【ニュースのフリマ】無観客でどうなる舞の海氏らの「向正面席」

2020年03月02日 14時21分

 無観客で開催される大相撲春場所の放送は、NHKホームページによると初日の幕内は正面が元横綱の北の富士勝昭氏、向正面が元小結・舞の海秀平氏という毎場所恒例のコンビで行われる。ここで注目は舞の海氏の態勢だ。

 向正面の放送席はマス席エリアにあるだけに、解説者(ゲストの親方も含めて)はファンの視線を浴びたり、場合によっては声をかけられることも。そんな日常風景が、無観客となると変わってくる。ガラガラの館内で解説者とアナウンサーだけがポッコリ浮いてしまう何とも妙な光景が予想される。

 いっそのこと向正面の放送席をなくして、正面の放送ブースで肩を並べて…というわけにもいかない。反対側からの視点による解説がないと、正面から見えない部分の攻防が視聴者には分かりにくい。ということで向正面の解説はなくせない。

 問題が前述した見た目だけなら、解説者のアップのみの映像を流せば視聴者に違和感は与えないだろう。もっとも、さらには「音声」も要対応の課題になるのでは。

 無観客で静まり返った館内で解説者やアナがしゃべっていれば、その声も響きやすい。観衆らの音声が全体として醸しだす〝雑音〟よりも、個別の話が聞こえてくる方が耳障りということは珍しくないだろう。
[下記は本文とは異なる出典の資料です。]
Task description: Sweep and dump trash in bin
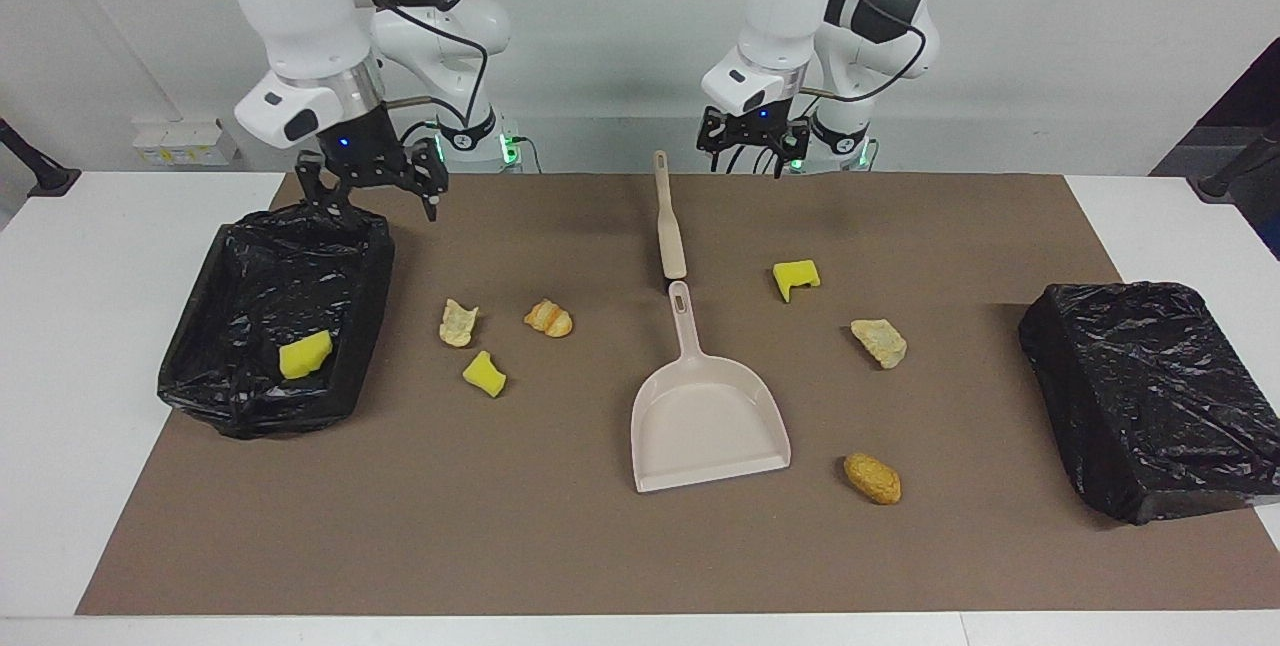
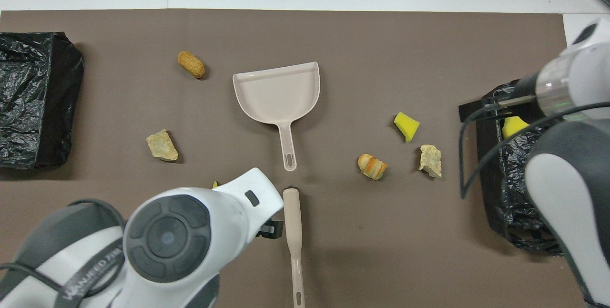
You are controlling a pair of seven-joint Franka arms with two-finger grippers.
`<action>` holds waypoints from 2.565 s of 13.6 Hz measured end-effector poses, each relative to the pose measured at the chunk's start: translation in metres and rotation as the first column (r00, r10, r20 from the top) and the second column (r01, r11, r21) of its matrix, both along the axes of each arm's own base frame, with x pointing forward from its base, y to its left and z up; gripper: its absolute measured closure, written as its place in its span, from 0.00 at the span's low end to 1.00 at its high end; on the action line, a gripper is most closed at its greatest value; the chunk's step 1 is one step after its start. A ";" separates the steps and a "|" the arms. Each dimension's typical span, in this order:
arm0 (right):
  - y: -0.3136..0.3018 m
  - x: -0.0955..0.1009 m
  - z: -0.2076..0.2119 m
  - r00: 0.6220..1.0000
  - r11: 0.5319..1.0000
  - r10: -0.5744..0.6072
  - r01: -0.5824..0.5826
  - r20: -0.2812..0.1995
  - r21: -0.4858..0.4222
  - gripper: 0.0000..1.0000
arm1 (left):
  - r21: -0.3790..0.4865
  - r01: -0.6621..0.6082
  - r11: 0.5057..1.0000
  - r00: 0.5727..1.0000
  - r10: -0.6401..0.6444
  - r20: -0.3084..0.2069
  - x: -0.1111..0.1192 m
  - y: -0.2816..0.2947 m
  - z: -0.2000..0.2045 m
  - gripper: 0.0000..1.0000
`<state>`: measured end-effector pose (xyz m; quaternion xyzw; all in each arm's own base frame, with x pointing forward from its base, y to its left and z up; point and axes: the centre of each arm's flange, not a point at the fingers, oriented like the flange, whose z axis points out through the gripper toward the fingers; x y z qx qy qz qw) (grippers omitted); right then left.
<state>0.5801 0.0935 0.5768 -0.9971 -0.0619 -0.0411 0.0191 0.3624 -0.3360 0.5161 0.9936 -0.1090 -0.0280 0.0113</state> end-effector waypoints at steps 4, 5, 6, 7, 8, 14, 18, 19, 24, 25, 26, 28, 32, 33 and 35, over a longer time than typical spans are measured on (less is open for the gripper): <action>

 土俵上に届くような声で自分の相撲を論評、あるいは辛口コメントでもされれば、仕切りに集中できない力士が出てくるかもしれない。笑い声でも上がったら、いったい何の話で盛り上がるのか気にならないかとも想像してしまうが、そこは力士個々の集中力が問われることろだ。

 ということで、向正面の放送は席の設置場所や話し声の大きさなどを勘案した態勢になるのか。終始観客がいないということは、横綱も新弟子の前相撲状態の環境で土俵を務めることをも意味する。番付社会で妙な“平等”が生まれる。